• [TASK OBJECTIVE] Everything in the listing must be transcribed exactly, from the first line to the last.

···

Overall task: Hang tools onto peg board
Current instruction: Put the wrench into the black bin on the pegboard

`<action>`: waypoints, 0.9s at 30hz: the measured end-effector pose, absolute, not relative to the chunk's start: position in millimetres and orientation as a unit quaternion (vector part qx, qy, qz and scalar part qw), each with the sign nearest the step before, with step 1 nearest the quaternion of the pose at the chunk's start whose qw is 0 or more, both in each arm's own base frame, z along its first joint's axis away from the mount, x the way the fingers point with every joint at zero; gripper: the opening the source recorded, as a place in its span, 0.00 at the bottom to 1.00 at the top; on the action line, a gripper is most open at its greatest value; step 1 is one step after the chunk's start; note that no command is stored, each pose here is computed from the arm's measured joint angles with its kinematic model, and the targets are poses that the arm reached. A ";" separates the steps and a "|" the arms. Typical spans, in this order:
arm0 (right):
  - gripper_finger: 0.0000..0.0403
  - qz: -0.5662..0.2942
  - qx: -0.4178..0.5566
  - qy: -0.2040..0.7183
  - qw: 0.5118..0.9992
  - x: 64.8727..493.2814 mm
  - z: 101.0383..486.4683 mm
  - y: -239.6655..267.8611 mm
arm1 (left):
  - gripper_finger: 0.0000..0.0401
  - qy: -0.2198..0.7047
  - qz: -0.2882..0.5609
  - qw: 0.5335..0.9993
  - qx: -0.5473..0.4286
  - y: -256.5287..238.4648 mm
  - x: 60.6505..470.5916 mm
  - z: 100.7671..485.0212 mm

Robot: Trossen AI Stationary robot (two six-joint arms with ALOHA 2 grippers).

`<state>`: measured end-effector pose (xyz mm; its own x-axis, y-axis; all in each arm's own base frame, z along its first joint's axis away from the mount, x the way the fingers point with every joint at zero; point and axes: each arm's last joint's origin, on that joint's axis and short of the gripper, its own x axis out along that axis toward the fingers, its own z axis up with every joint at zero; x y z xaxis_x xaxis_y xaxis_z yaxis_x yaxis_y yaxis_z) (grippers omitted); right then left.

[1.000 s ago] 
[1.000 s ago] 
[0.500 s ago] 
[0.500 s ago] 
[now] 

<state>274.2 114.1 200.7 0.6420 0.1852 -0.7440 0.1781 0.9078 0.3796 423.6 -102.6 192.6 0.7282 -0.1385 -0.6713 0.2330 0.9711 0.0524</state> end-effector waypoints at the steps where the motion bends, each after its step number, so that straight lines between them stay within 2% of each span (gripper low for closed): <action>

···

• [COMPLETED TASK]
Overall task: Hang tools onto peg board
Current instruction: Put the wrench into the black bin on the pegboard

`<action>`: waypoints, 0.9s at 30hz: the measured end-effector pose, absolute, not relative to the chunk's start: position in millimetres and orientation as a unit quaternion (vector part qx, qy, qz and scalar part qw), each with the sign nearest the step before, with step 1 nearest the quaternion of the pose at the chunk's start whose qw is 0 or more, both in each arm's own base frame, z along its first joint's axis away from the mount, x the way the fingers point with every joint at zero; gripper: the opening the source recorded, as a place in its span, 0.00 at the bottom to 1.00 at the top; on the action line, a gripper is most open at its greatest value; step 1 is one step after the chunk's start; note that no command is stored, each pose here is computed from the arm's measured joint angles with its kinematic model, and the targets are poses that the arm reached. A ";" separates the steps and a "|" the arms. Typical spans, in this order:
arm0 (right):
  - gripper_finger: 0.0000..0.0403
  - qz: -0.5662..0.2942
  - qx: -0.4178..0.5566
  - qy: -0.2040..0.7183
  - qw: 0.5118..0.9992
  - x: 64.8727..493.2814 mm
  - z: 101.0383..486.4683 mm
  - y: -239.6655..267.8611 mm
arm1 (left):
  - gripper_finger: 0.0000..0.0401
  - qy: -0.2198..0.7047
  - qz: -0.2882..0.5609
  - qw: 0.5335..0.9993
  - qx: -0.5473..0.4286
  - y: -256.5287..238.4648 mm
  - x: 60.6505..470.5916 mm
  - z: 100.7671..485.0212 mm

Robot: Trossen AI Stationary robot (two six-joint arms with ALOHA 2 grippers).

`<state>`: measured end-effector pose (xyz mm; its own x-axis, y-axis; all in each arm's own base frame, z along its first joint's axis away from the mount, x the way the fingers point with every joint at zero; point and axes: each arm's last joint's origin, on that joint's axis and short of the gripper, its own x axis out along that axis toward the fingers, its own z axis up with every joint at zero; x y z xaxis_x xaxis_y xaxis_z yaxis_x yaxis_y yaxis_z) (grippers omitted); right then left.

[1.000 s ago] 
[1.000 s ago] 
[0.500 s ago] 
[0.500 s ago] 
[now] 

<state>274.2 114.1 200.7 0.6420 0.1852 -0.7440 0.1781 0.9078 0.3796 423.6 -102.6 192.6 0.7282 -0.1385 -0.6713 0.2330 0.9711 0.0524</state> end-effector waypoints at the steps where the motion bends, each after its step number, so that straight lines between them stay within 2% of each span (gripper low for closed): <action>

That is the complete output for this exercise.